A Comissão de Segurança e Serviços Públicos da Assembleia Legislativa tratou, nesta quinta-feira (11), do Projeto de Lei 280/2025, do governo Eduardo Leite, que pretende doar à Prefeitura de Viamão a área da antiga Fundação Estadual de Pesquisa Agropecuária (Fepagro). O debate sobre a proposta do governador Eduardo Leite que que autoriza o governo a doar ao município de Viamão a área de 88,8 hectares, a ser destinada para a implantação de um Centro Logístico, Empresarial e Tecnológico foi proposto pela vice-presidente do colegiado, deputada Stela Farias.
A área, ocupada por 57 famílias do povo Mbyá Guarani na retomada Tekoa Nhe’engatu tem importância vital para a comunidade. Além das moradias, o território abriga uma escola estadual, estrutura de abastecimento de água e atendimento de saúde prestado pela Secretaria Especial de Saúde Indígena (Sesai). Mesmo com esse cenário, o projeto ignora um acordo formal entre o governo estadual e o governo federal, mediado pelo Ministério Público Federal (MPF), que garante a permanência da comunidade no local e prevê o abatimento do valor do terreno na dívida do Rio Grande do Sul com a União.
Na avaliação da deputada Stela, o PL 280/2025 tem interesse meramente econômico, pois transfere a área para a Prefeitura de Viamão com a justificativa de implantar um centro logístico, empresarial e tecnológico, sem assegurar os direitos da comunidade indígena. “Não podemos permitir que áreas públicas fundamentais, como a da Fepagro em Viamão, sejam entregues à especulação econômica e empresarial sem debate transparente com a sociedade. É dever da Assembleia fiscalizar e defender o interesse público, que neste caso é a preservação de um patrimônio ambiental, cultural e histórico do povo gaúcho”, afirmou a deputada.
O Ministério Público Federal já se manifestou contra a proposta, em parecer assinado pelo procurador da República Ricardo Gralha Massia, destacando que a área integra um acordo de cooperação técnica voltado à regularização de imóveis ocupados por comunidades indígenas em terras do Estado.
Durante a reunião, o cacique Eloir Werá Xondaro destacou a importância do território para a sobrevivência física e cultural do povo Guarani: “Essa terra é parte do nosso território ancestral e queremos respeito à nossa permanência”, afirmou.

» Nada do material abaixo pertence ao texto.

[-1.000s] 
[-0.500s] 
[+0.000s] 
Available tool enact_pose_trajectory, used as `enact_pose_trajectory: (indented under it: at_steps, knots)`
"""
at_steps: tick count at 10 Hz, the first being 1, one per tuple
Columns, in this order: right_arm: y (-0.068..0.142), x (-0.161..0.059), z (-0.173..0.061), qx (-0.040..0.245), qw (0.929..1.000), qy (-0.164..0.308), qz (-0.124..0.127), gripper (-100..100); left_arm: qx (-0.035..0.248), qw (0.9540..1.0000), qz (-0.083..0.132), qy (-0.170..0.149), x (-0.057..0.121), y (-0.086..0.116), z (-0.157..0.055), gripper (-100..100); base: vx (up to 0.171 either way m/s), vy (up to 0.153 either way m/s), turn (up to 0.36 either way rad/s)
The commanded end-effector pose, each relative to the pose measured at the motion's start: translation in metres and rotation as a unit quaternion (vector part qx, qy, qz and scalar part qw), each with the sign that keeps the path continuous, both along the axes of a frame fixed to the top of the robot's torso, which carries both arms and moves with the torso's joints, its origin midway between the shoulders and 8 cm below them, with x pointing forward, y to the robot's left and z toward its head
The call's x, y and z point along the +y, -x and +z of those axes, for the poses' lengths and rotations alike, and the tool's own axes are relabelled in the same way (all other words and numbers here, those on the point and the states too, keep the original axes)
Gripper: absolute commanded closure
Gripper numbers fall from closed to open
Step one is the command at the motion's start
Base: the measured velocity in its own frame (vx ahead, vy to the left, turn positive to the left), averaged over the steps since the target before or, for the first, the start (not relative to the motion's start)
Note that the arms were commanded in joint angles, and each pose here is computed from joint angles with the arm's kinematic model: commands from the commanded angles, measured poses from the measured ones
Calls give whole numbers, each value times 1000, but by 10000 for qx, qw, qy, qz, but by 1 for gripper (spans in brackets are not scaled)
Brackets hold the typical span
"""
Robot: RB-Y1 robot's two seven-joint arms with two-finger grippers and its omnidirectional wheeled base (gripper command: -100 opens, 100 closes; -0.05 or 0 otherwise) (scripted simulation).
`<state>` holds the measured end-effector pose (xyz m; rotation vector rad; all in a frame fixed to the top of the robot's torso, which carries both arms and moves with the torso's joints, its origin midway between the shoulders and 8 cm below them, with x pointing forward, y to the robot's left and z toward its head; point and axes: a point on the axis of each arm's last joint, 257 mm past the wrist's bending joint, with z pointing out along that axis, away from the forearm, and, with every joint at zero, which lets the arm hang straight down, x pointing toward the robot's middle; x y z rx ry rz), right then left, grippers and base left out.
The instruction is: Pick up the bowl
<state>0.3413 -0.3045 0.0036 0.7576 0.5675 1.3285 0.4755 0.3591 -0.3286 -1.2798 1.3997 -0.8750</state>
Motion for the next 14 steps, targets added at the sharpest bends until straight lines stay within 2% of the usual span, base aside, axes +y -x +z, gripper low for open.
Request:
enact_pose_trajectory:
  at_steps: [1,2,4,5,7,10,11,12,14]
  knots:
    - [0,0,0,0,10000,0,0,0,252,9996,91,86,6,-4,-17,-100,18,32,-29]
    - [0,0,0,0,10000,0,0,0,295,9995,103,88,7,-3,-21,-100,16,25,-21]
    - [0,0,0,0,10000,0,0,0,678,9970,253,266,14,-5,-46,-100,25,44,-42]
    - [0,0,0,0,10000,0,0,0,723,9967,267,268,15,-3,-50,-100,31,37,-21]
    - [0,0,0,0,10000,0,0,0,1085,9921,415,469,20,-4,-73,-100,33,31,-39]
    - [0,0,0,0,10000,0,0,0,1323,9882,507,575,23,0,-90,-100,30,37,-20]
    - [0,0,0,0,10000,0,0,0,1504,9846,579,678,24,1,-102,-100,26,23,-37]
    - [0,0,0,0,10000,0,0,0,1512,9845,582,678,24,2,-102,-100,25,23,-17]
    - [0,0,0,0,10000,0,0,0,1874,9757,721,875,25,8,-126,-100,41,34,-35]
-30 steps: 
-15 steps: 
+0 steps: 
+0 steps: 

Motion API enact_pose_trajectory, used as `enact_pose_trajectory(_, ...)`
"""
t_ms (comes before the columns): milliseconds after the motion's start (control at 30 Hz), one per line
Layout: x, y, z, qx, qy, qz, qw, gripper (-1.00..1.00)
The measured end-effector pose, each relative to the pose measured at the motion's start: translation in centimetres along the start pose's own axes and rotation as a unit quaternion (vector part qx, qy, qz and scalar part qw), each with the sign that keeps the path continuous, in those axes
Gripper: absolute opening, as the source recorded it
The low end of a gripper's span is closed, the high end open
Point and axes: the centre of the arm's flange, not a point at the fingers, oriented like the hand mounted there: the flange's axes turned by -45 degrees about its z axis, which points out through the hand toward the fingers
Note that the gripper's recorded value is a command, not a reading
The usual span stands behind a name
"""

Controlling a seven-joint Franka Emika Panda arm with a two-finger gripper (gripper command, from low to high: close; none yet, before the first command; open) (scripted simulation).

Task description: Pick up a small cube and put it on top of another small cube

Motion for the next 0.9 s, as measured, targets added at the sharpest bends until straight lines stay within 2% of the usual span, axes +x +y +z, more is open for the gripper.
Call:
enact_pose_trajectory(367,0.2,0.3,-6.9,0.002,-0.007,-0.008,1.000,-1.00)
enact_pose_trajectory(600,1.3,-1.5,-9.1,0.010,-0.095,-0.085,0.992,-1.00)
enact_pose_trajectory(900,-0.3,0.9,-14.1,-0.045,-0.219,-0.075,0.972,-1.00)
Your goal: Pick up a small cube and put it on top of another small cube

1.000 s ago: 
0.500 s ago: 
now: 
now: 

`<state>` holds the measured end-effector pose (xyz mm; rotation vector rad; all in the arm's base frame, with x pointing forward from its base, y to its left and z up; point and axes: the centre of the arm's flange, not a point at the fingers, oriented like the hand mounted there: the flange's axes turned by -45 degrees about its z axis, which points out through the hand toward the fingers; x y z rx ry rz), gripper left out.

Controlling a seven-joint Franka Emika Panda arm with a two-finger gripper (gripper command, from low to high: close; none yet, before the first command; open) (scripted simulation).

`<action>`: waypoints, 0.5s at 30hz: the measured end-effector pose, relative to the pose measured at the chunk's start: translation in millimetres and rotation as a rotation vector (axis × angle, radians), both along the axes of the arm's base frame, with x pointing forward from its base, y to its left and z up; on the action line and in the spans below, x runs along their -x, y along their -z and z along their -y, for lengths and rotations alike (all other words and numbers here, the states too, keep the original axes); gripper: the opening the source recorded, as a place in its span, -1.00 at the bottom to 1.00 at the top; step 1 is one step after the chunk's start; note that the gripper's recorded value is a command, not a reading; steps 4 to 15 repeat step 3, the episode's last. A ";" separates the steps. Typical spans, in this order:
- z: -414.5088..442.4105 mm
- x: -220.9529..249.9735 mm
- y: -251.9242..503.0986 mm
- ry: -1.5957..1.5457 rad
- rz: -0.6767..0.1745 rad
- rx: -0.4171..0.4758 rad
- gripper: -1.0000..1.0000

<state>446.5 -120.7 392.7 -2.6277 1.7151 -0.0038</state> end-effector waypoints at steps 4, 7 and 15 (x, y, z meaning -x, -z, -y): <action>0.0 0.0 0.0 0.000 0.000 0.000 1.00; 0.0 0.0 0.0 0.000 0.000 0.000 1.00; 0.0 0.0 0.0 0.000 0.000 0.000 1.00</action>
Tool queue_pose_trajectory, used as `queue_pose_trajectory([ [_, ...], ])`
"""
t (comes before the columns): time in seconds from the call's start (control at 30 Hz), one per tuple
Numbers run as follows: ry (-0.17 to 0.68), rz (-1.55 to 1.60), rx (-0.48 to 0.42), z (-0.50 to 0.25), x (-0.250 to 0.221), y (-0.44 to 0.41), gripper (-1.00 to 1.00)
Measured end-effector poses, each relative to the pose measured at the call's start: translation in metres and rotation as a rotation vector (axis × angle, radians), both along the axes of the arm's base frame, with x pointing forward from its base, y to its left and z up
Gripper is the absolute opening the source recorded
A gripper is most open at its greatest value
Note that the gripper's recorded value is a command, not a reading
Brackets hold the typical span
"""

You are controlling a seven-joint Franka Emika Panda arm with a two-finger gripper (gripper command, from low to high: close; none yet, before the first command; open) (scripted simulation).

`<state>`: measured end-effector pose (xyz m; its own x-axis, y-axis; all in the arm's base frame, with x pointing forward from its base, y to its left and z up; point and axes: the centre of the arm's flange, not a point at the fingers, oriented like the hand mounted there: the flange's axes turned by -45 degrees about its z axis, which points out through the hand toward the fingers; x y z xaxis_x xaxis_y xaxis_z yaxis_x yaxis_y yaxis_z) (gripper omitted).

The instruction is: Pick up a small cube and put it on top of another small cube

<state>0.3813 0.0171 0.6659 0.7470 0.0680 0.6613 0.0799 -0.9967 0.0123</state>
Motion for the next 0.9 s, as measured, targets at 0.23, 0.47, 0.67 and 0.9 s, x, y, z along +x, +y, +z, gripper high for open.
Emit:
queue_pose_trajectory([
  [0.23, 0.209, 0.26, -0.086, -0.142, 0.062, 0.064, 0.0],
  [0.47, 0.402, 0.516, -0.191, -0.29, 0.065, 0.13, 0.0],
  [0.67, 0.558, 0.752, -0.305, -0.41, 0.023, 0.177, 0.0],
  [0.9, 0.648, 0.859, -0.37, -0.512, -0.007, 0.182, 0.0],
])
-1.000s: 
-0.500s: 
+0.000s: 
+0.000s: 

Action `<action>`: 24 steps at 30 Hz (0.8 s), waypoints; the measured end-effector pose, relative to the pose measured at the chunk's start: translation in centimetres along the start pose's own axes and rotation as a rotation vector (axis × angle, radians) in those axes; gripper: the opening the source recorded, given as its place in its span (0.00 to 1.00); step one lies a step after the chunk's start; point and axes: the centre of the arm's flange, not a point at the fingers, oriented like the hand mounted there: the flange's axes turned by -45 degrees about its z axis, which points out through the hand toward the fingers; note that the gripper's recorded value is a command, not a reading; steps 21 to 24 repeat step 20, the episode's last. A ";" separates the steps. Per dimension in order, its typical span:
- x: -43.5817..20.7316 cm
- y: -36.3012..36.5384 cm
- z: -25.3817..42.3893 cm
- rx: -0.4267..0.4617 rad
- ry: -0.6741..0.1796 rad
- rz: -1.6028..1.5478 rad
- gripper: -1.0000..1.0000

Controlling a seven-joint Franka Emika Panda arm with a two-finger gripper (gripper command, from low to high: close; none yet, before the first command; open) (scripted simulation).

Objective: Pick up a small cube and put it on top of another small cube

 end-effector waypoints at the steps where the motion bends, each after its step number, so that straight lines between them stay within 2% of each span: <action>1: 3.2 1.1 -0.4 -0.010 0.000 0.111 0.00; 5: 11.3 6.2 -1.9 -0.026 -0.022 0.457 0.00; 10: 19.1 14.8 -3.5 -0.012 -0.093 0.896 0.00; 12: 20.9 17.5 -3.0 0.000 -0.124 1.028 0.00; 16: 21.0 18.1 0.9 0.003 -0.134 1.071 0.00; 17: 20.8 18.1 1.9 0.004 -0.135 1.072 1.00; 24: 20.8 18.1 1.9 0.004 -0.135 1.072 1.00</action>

O indigenista Maurício Farias também participou do encontro e relatou o drama vivido pelas famílias diante da ameaça de retirada. Ele lembrou que o projeto do governo estadual descumpre a Convenção 169 da Organização Internacional do Trabalho (OIT), que obriga a realização de consulta prévia, livre e informada às comunidades indígenas afetadas por medidas legislativas ou administrativas.
A bancada de deputados estaduais do PT na Assembleia Legislativa anunciou que realizará uma visita à área na próxima segunda-feira (15), às 10h, para dialogar diretamente com a comunidade indígena e acompanhar a situação de perto.